What you need to do is to extract the Bulletin Board code (BBCode), this is what the forum needs to point to the picture. Click on the URL for the IMAGE under the BB Code, it should highlight the complete line of code, then COPY this to your computer's clipboard by pressing CTRL and C together.

Now go back to the forum to the post you want to put the image into, put your mouse cursor in the message at the location where you want the image to appear, and then press CTRL and V to paste the BBCode, you should see that string of URL characters appear. By using the CTRL C and V keyboard short cuts you don't need to use the Forums own "post and image" buttons. You can add, edit your text in either side of the BBCode as you need to, one trick I do is to insert three blank lines where I need to put the picture then go back to the second line and CTRL V the picture there, that then puts a space on the top and bottom of the image when its viewed.

It sounds messy and convoluted at first, but you will soon get used to it and it will be second nature before long.

Good luck.

BTW there are a ton of free photo hosting sites, I stumbled across SERVIMG years ago and have never had a need to change. One thing to remember is that these images are links, so if you close or erase photos on your hosting account, then the links also disappear and then it wont be shown on the forum - you might have seen this in some older post. Also if you link the SERVIMG to another URL instead of up loading from your own drive, if that link breaks so does the image on your SERVIMG account so again the picture is lost, this would hold true for most hosting sites.
 
#21 ·
Hi Barri,

I recall on another post here that you had the audio schematic for the factory speakers. I'm in the middle of running leads to my Rockford Fosgate 1000X5 located in the rear storage tray. Could you shoot me over the speaker wire layout for the 2013 LX? I just wanted to compare it to my drawing when I installed the Hertz speakers in all the doors. By the way, what genius thought of using that million pin connector going into the front door. When I saw that originally I couldn't believe it. If these doors had a normal boot I could have run some nice 14 gauge from door to rear. Now I have to tap off on the interior side of the connector. Unbelievable!
 
#22 ·
A while ago KIA had a free site where you could view the complete documentation of any model, this site was now changed to a pay-site as it appeared it was costing them too much to keep open for everyone (who had spent 10's of $1,000 for their cars). What I used to do is to capture the info and store it for later viewing as the site was a little difficult to flick between different areas. As my Sportage was the 2010/2011 model, the schematics I have are relevant to that year, it is highly possible that KIA have changed things in later models, so any info I put up you will need to be mindful it might have been superseded.

I'm not sure if you have standard speakers or have the factory amp setup so I'll post both versions, I'm pretty sure they use the same pins in the door connectors. The decimal numbers with the single letter is the wire size (in mm) and color, the numbers next to the connectors (the double arrow symbols) are the pin numbers in the connectors. With the old free site you could click on the connector in the schematic and it would take you to the connector layout - that was handy feature.

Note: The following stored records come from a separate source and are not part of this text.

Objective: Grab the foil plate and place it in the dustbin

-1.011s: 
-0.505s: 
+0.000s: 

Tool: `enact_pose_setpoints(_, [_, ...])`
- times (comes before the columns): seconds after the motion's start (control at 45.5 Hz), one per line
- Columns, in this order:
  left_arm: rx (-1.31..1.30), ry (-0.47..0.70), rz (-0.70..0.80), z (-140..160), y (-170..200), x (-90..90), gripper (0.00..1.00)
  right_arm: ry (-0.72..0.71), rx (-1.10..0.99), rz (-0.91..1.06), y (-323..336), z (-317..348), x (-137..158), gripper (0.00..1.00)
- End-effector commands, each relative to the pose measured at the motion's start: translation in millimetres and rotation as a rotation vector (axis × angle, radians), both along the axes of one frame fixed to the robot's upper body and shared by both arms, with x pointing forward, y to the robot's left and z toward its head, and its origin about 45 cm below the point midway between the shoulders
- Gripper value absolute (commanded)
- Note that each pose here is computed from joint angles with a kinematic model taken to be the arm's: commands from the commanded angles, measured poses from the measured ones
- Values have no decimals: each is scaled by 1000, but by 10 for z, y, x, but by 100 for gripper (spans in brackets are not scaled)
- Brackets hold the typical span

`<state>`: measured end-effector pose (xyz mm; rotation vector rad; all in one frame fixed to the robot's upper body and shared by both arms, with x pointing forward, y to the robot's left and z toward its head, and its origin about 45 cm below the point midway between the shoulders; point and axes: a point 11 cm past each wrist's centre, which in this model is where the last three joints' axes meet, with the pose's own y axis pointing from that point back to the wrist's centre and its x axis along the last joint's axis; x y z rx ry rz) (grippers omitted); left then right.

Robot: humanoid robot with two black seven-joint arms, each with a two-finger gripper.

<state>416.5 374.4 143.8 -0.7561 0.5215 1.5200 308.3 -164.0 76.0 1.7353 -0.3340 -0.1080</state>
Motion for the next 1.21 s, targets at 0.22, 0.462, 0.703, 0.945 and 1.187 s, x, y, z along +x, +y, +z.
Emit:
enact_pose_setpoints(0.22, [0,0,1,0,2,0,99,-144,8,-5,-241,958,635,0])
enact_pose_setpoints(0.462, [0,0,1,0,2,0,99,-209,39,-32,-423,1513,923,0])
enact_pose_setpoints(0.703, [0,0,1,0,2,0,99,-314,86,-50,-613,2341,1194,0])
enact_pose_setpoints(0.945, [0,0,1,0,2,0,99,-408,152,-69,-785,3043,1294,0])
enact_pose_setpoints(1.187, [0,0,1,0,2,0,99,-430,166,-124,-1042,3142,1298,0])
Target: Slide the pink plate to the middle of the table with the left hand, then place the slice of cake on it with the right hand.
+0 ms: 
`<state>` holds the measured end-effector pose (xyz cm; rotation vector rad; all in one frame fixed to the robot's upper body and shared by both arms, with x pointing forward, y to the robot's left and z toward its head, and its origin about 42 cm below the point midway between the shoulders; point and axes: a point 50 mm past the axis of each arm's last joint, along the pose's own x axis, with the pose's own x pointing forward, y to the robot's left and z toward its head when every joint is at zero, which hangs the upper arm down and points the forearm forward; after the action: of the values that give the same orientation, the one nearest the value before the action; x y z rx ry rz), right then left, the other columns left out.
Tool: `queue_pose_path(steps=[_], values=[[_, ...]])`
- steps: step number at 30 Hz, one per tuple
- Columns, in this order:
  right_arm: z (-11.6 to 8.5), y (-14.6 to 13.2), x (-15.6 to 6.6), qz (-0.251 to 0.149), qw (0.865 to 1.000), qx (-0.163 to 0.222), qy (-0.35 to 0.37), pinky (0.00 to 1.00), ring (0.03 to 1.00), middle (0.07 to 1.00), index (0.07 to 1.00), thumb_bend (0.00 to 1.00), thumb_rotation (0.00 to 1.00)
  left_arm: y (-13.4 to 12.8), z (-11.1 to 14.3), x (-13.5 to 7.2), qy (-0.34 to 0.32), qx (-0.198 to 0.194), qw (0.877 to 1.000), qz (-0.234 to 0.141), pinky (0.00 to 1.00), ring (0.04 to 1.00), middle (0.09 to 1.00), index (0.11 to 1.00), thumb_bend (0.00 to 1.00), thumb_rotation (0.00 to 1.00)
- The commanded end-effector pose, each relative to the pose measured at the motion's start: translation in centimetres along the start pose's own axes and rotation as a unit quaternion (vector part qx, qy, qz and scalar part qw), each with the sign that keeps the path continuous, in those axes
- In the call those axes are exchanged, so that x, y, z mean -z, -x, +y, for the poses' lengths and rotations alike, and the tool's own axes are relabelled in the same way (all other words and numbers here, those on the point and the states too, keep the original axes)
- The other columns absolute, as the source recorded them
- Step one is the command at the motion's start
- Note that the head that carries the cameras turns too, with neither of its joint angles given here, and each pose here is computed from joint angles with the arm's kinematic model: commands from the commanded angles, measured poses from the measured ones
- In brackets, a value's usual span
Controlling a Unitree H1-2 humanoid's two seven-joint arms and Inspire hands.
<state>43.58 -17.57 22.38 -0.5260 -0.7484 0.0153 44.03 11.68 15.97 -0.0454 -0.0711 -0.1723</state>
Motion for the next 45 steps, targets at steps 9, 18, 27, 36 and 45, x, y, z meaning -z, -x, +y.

Hope this is of assistance:


With factory amp


Without amp
 
#23 ·
Hi Barri,

This is probably obvious but are incoming Bluetooth calls heard only through the front speakers?

The reason for asking is I am in the process of installing an upgraded stereo (Hertz speakers and Fosgate 1000X5 amp) and have all the speakers disconnected temporarily while I tidy up the amp wiring. I tried to call out today and the UVO screen has a pop-up saying "Private Mode" USE HANDSFREE. I temporarily hooked up the LR speaker and the radio works but no Bluetooth. Update: I spliced behind the B panel on each side to run high level to amp. The Fosgate will turn on this way. I ran 14ga to each speaker front and rear. Again the Bluetooth will find the Samsung and download contacts but the handsfree won't work. what am I missing here? I even reset the UVO.